• [Work required]
This exercise asks for every line of the material that contains the word "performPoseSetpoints".

Data segment Block Start

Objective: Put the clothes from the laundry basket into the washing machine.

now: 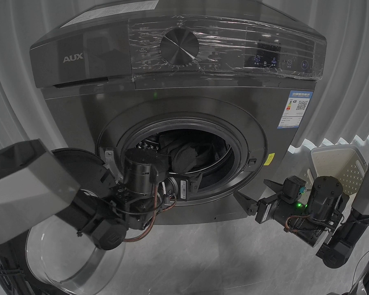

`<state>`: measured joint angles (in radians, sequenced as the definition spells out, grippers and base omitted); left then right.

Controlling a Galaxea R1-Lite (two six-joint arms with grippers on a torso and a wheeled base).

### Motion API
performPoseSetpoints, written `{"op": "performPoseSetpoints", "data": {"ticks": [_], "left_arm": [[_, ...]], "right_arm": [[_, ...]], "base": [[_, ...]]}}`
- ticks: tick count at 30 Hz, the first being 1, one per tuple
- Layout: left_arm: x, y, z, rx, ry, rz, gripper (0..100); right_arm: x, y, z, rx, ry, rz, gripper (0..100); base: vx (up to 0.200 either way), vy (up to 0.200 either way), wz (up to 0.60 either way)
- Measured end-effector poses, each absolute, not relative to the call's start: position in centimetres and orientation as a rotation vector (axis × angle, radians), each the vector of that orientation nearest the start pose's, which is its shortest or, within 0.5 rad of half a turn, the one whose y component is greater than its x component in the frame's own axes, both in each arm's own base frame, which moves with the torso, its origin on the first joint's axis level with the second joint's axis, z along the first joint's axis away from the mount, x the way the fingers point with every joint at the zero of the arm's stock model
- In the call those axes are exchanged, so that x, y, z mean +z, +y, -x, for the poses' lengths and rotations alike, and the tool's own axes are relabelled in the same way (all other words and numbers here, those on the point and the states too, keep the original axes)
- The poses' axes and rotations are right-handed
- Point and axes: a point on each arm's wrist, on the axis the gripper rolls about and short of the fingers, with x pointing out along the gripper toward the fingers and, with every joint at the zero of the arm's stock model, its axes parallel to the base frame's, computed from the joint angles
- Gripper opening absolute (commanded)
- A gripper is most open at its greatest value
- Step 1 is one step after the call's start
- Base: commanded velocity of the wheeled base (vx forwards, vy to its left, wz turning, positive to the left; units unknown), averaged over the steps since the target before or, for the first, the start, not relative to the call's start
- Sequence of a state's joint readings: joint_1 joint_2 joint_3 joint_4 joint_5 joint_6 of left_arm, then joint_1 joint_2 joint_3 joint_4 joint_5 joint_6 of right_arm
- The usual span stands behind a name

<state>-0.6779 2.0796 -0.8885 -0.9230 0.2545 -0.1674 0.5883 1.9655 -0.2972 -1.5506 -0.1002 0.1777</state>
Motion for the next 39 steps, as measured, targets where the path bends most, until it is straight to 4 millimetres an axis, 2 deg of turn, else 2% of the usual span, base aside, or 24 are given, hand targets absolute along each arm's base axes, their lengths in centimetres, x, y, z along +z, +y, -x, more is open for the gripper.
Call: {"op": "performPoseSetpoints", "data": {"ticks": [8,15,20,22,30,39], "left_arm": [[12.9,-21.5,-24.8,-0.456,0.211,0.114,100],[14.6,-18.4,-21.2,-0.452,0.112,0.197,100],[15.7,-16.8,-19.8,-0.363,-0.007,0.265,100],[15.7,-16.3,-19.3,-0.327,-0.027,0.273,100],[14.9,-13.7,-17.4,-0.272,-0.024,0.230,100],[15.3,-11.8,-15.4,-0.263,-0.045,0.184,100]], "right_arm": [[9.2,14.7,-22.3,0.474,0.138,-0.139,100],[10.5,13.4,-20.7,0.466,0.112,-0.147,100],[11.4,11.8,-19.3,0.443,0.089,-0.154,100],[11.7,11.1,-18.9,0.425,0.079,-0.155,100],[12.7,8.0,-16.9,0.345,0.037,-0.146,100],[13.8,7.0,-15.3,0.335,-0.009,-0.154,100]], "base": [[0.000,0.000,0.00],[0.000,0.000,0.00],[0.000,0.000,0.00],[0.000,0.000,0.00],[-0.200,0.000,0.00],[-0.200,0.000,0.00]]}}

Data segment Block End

• [Result of the exercise]
performPoseSetpoints, written `{"op": "performPoseSetpoints", "data": {"ticks": [_], "left_arm": [[_, ...]], "right_arm": [[_, ...]], "base": [[_, ...]]}}`
Call: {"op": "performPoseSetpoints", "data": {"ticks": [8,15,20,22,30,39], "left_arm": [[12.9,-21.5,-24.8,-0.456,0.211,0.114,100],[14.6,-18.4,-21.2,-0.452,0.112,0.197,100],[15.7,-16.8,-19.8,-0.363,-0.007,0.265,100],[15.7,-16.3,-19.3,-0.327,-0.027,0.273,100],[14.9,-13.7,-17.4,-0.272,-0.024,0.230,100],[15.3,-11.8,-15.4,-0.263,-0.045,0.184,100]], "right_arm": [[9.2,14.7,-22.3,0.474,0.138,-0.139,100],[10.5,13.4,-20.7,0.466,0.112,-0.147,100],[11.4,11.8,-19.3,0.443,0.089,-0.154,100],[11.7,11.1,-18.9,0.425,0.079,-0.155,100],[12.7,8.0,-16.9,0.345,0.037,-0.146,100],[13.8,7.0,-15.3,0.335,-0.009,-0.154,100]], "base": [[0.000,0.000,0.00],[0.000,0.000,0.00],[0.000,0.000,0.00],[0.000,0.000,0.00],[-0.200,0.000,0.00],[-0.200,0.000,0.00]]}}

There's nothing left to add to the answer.